In the case of in territory, the side of being arranged side by side in described evaporation region 3,4 moves up, and moves from an evaporation region 3
It is deposited with region 4 to another.
In figure 3, the track of the vapor deposition source 2 after substrate is started evaporation is represented with thick line.To being arranged on one
Evaporation region 3 in substrate film forming in the case of, make evaporation source 2 with from clip evaporation region 3 extend at track 10
2 buffer regions setting up of side in a buffer region arrive another buffer region through evaporation region 3
Mode, move back and forth the number of times of regulation.To being arranged at another after to the substrate film forming being arranged in evaporation region 3
Steaming in the case of substrate in individual evaporation region 4 carries out film forming, in the buffer region in the outside being positioned at evaporation region 3
Rise and 2 move on evaporation region moving direction, until it reaches the buffer region in the outside in evaporation region 4.Then,
Following actions is repeated: make evaporation source 2 with from clipping what evaporation region 4 set up in the side that track 10 extends
A buffer region in 2 buffer regions arrives the mode of another buffer region through evaporation region 4, back and forth moves
The number of times of dynamic regulation.In such manner, it is possible to the substrate being arranged in each evaporation region 3,4 is carried out film forming respectively.
To this, in the diagram, the vapor deposition source 2 when heating in advance being masked before starting to be deposited with is represented with thick line
Track.In the case of pre-heated to the mask being arranged in an evaporation region 3, as shown in Figure 4, make steaming
Rise 2 number of times moving back and forth regulation in evaporation region 3 along track 11 on film forming moving direction.Then,
In the case of pre-heated to the mask being arranged in another evaporation region, vapor deposition source 2 is made not move to evaporation
Move on the moving direction of evaporation region from the end in evaporation region 3 in the case of in the buffer region in the outside in region 3
Dynamic, until it reaches the corresponding end in another evaporation region 4.Then, repeat to make evaporation source 2 in evaporation district
The such action of number of times back and forth specified along film forming moving direction in territory 4, to the mask being arranged in evaporation region 4
Heat in advance.In such manner, it is possible to mask is heated in advance, until the mask heat being arranged in evaporation region 3,4 is saturated.
When the heating in advance being masked, different from the situation of evaporation, do not make evaporation source 2 move to buffer region,
It is possible to the heating in advance being more efficiently masked.

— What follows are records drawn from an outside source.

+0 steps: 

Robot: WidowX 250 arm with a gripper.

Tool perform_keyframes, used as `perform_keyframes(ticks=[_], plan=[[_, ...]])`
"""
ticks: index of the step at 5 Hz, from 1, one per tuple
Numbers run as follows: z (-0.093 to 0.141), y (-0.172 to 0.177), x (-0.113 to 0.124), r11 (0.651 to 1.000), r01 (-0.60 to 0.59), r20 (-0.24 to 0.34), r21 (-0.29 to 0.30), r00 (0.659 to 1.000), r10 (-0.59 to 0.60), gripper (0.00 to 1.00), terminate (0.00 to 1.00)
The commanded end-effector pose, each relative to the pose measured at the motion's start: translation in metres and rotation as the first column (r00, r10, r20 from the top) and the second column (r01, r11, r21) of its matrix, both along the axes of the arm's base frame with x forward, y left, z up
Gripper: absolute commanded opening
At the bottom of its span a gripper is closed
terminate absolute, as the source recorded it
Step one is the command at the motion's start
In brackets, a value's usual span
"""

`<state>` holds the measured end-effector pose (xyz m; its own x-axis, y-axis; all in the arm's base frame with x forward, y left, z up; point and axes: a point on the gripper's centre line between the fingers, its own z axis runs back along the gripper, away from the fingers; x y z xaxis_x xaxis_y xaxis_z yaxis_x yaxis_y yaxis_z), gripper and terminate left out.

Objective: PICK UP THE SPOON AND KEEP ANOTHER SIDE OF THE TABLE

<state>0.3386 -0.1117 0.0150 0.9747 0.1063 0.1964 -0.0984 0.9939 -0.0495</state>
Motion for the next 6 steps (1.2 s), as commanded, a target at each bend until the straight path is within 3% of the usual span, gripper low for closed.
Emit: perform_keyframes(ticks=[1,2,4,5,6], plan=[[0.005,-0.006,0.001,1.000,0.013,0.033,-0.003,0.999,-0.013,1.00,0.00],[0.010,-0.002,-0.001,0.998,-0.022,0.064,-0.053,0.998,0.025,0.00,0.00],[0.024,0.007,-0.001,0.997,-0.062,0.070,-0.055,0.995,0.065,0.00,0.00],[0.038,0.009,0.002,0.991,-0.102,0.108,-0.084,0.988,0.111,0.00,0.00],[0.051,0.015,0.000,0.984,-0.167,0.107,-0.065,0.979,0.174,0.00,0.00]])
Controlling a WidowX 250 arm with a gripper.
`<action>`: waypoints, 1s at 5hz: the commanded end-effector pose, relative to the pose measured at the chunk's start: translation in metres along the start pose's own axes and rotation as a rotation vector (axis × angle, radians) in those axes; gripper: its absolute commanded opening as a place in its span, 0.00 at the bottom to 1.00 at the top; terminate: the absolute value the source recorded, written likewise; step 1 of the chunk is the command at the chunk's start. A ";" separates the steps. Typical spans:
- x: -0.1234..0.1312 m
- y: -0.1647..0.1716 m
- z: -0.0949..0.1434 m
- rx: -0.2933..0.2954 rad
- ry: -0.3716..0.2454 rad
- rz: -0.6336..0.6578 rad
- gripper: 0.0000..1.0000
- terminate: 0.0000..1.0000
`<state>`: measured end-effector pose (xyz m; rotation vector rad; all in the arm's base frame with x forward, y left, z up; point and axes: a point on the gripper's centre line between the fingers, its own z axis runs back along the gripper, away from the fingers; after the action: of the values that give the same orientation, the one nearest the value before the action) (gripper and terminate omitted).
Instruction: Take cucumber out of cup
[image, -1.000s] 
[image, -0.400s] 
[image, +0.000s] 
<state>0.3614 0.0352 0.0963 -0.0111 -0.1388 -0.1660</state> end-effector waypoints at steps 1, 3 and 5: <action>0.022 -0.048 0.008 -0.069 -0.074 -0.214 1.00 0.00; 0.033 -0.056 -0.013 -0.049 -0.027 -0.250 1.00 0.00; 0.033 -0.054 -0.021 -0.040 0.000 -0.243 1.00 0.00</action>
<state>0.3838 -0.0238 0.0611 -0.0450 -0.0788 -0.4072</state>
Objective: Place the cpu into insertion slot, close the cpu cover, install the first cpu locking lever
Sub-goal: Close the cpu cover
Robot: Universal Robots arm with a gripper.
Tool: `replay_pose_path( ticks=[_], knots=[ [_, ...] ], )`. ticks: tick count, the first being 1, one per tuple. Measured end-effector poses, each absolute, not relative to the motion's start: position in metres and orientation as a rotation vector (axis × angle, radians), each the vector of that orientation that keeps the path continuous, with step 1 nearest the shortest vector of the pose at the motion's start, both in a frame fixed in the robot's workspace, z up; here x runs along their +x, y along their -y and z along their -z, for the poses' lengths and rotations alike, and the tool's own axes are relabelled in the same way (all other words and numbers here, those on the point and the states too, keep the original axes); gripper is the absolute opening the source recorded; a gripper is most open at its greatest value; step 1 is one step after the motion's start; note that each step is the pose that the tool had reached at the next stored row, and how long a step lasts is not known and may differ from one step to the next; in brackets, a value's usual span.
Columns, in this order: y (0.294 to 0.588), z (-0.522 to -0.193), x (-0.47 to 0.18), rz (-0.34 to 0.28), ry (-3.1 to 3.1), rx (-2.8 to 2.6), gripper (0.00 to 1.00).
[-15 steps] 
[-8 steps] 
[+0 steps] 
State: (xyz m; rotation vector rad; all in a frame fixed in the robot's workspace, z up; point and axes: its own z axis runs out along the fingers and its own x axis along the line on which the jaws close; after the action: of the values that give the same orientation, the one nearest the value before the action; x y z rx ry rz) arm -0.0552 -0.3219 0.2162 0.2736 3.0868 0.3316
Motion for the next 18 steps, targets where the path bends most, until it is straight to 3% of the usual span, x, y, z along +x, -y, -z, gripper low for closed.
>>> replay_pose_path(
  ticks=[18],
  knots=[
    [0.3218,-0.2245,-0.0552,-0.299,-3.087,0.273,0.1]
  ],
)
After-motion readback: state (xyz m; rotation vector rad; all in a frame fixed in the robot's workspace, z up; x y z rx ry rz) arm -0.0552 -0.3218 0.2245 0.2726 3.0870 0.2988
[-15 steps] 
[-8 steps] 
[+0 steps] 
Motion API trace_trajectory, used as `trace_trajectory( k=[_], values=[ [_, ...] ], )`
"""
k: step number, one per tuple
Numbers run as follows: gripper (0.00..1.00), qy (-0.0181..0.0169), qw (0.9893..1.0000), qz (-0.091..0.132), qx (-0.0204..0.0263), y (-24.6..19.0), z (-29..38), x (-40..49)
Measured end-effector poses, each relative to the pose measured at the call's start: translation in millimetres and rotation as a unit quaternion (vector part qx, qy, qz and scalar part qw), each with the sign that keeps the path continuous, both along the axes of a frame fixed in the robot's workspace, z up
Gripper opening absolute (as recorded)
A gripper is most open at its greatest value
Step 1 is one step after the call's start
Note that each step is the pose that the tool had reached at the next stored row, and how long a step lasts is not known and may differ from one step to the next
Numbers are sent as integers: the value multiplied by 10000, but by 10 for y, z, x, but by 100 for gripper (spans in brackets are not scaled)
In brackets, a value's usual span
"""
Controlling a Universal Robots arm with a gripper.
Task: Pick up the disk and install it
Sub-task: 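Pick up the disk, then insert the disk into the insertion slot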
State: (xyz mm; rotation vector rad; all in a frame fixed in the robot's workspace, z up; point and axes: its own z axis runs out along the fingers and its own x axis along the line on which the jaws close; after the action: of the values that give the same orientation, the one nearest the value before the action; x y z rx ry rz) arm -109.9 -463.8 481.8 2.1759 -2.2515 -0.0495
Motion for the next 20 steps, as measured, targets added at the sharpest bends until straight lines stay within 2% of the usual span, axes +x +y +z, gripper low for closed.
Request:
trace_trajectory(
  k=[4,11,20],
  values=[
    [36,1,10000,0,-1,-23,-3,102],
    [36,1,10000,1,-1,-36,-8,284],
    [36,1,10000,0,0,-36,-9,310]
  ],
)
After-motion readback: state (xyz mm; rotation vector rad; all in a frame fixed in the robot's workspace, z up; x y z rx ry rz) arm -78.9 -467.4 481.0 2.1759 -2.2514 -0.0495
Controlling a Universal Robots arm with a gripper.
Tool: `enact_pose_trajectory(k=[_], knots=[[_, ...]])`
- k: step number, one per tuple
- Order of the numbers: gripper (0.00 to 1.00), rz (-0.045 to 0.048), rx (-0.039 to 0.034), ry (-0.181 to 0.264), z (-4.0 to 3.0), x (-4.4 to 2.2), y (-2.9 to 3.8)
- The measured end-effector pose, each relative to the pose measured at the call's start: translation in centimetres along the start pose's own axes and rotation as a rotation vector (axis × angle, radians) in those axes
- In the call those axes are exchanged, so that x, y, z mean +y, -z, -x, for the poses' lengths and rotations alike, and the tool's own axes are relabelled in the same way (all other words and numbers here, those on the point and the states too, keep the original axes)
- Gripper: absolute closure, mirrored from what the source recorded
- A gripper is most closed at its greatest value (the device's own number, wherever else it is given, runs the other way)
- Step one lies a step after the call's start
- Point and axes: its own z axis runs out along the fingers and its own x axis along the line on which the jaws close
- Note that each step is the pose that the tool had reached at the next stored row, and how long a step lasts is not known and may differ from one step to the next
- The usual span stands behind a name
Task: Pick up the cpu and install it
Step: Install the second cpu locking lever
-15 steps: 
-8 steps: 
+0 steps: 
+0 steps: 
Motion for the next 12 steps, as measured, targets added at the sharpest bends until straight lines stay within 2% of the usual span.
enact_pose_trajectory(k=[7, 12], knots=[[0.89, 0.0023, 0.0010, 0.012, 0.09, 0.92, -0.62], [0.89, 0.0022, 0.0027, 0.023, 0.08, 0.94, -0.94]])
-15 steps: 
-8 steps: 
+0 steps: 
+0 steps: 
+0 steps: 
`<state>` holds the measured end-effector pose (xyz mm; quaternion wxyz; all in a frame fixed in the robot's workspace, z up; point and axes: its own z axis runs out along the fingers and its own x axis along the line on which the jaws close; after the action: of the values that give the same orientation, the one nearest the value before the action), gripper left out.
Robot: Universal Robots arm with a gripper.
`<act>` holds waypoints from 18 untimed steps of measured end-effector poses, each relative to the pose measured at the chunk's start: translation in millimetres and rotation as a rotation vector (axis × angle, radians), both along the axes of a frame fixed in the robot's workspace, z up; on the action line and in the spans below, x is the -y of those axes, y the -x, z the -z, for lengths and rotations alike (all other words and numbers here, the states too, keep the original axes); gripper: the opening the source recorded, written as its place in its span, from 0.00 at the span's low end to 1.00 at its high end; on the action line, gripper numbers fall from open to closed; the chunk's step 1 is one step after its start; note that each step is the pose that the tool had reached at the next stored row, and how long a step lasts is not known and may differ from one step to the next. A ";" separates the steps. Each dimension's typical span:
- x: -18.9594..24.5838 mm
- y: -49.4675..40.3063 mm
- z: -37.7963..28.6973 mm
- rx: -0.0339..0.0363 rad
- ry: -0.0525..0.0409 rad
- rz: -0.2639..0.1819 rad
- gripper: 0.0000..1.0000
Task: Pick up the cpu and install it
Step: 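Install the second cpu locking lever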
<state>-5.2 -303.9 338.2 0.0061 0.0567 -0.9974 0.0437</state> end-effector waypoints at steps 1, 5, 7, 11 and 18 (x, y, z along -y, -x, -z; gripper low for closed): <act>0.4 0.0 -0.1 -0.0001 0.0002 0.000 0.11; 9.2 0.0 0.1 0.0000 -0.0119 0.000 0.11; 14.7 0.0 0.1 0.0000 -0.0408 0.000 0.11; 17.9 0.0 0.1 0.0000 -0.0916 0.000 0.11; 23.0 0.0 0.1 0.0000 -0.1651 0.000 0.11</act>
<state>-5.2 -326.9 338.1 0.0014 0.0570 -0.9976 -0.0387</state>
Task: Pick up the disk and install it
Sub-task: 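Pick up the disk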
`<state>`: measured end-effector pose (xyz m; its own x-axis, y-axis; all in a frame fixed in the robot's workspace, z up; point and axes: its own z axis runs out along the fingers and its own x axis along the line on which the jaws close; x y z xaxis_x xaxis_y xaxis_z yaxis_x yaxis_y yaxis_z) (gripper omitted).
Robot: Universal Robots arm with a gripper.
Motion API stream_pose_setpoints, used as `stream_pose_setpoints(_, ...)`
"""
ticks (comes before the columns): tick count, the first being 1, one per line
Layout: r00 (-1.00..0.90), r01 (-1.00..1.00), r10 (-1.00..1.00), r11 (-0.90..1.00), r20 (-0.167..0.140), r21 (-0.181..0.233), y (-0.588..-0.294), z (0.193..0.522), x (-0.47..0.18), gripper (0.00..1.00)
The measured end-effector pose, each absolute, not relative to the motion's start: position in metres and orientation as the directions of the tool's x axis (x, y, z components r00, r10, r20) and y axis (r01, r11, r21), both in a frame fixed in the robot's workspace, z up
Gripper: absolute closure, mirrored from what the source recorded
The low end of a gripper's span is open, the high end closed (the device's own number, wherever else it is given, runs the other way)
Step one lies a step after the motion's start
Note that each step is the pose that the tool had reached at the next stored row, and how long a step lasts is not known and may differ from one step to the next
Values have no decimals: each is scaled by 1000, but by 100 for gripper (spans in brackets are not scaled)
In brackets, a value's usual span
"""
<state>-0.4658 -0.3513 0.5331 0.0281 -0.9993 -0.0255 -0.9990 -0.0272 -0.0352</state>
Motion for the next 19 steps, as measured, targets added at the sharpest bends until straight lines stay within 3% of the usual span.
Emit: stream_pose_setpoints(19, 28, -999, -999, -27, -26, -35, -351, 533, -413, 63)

As mentioned above, in the present embodiment, when being deposited with, respectively to each evaporation district before starting evaporation
The mask in territory heats in advance, after making its heat saturated, continuous to the substrate being arranged in successively in each evaporation region 3,4
Ground is deposited with.By so carrying out film forming, the thermal deformation of the mask in evaporation is inhibited, and is formed in evaporation
The pattern of the thin film on substrate is not easy change such that it is able to stably realize high-precision film forming.
Owing to the inside of deposited chamber 1 keeps vacuum state, therefore, after each mask being heated in advance before starting evaporation,
It is able to maintain that the state that the heat of mask is saturated.Therefore, even if continuously multiple substrates being deposited with, it is also possible to stable
Realize high-precision film forming.
Further, the present invention is not limited to the present embodiment etc., and the concrete structure of each structural element can be suitably designed.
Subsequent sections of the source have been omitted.